INDUSTRIAL APPLICABILITY

Referring to FIG. 4, a method 66 for optimizing the costs of the consumables for the machines 10, 26 is illustrated.
At step 68, the cost information relating to the unit cost of each of the consumables is received by the control module 58 from the input module 56. The consumables include the fuel and the diesel exhaust fluid. At step 70, the parameters of the machines 10, 26 are monitored by the control module 58. The parameters of the machines 10, 26 include the engine parameters and/or the load based parameters. At step 72, the operation of the machines 10, 26 are controlled by the control module 58 based on the parameters to control use of the consumables to optimize the operating costs of the machines 10, 26.
The present disclosure provides the cost optimization system 54 for optimizing costs of the consumables for the machines 10, 26. The cost optimization system 54 is an automatic system that receives the cost information relating to the unit cost of the consumables and monitors the parameters of the respective machines 10, 26 to control operation of the respective machines 10, 26. Thereafter, the cost optimization system 54 controls use of the consumables to optimize the total operating costs of each of the machines 10, 26. Further, the cost optimization system 54 notifies the operator regarding a real time run cost of the machines 10, 26, and operating parameters of the machines 10, 26.
Additionally, the cost optimization system 54 provides a real time feedback control for controlling the parameters of the machines 10, 26. Further, the cost optimization system 54 enables cost savings, by determining the operating parameters for the machines 10, 26. Also, the cost optimization system 54 is an efficient, and a cost-effective solution for optimizing the operating costs of the machines 10, 26. While aspects of the present disclosure have been particularly shown and described with reference to the embodiments above, it will be understood by those skilled in the art that various additional embodiments may be contemplated by the modification of the disclosed machines, systems and methods without departing from the spirit and scope of what is disclosed. Such embodiments should be understood to fall within the scope of the present disclosure as determined based upon the claims and any equivalents thereof.

Claims

What is claimed is:

1. A cost optimization system for optimizing costs of consumables for a machine, the cost optimization system comprising:

an input module configured to receive cost information relating to a unit cost of each of a plurality of consumables; and

a control module communicably coupled to the input module, the control module configured to:

receive the cost information from the input module;

monitor one or more parameters of the machine; and

control operation of the machine based on the one or more parameters to control use of the plurality of consumables to optimize the machine operating costs.

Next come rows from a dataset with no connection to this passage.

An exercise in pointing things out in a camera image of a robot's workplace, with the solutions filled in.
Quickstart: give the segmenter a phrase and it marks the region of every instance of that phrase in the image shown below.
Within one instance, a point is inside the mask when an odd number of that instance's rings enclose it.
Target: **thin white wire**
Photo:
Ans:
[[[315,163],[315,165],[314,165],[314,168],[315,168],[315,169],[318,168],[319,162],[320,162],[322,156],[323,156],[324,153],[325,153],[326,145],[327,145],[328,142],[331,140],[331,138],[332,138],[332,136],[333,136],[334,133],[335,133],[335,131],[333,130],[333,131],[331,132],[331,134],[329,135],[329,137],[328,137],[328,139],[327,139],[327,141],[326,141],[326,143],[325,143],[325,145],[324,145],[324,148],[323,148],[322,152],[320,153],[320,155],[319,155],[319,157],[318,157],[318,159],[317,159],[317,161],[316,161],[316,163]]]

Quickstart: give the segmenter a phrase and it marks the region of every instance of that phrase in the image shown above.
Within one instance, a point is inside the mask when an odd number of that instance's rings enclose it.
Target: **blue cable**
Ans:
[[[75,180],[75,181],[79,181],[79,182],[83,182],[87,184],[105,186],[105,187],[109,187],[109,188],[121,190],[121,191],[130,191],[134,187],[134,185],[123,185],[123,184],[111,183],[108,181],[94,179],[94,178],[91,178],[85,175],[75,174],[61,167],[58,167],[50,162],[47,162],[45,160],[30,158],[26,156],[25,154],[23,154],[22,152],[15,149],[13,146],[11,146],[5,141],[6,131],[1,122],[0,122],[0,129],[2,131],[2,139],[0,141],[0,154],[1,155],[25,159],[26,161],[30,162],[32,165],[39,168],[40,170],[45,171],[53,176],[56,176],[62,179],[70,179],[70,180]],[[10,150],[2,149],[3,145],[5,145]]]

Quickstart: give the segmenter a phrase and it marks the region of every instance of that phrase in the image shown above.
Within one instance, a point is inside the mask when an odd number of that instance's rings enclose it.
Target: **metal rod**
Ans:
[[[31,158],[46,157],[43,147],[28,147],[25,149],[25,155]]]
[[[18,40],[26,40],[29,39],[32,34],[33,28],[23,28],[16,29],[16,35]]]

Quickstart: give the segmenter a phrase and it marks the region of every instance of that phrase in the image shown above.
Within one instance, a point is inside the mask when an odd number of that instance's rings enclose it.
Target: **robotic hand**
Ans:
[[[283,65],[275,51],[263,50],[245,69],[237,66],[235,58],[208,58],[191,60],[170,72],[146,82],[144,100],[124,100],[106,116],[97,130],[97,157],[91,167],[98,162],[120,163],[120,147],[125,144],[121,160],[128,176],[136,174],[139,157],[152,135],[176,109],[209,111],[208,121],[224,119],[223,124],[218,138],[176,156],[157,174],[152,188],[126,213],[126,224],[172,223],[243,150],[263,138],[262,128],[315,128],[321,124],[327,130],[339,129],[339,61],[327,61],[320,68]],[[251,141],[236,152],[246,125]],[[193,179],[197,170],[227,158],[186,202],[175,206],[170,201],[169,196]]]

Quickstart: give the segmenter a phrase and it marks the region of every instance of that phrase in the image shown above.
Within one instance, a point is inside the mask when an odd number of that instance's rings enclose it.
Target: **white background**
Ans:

2. The cost optimization system of claim 1, wherein the plurality of consumables include fuel and diesel exhaust fluid (DEF).

3. The cost optimization system of claim 2, wherein the control module controls use of the fuel and the DEF to optimize total costs of the machine operation based on a comparison of individual costs of the fuel and the DEF.

4. The cost optimization system of claim 1, wherein the one or more parameters of the machine includes one or more parameters related to operation of an engine drivingly engaged to the machine.

5. The cost optimization system of claim 1, wherein the one or more parameters of the machine includes one or more parameters related to a load being controlled by the machine.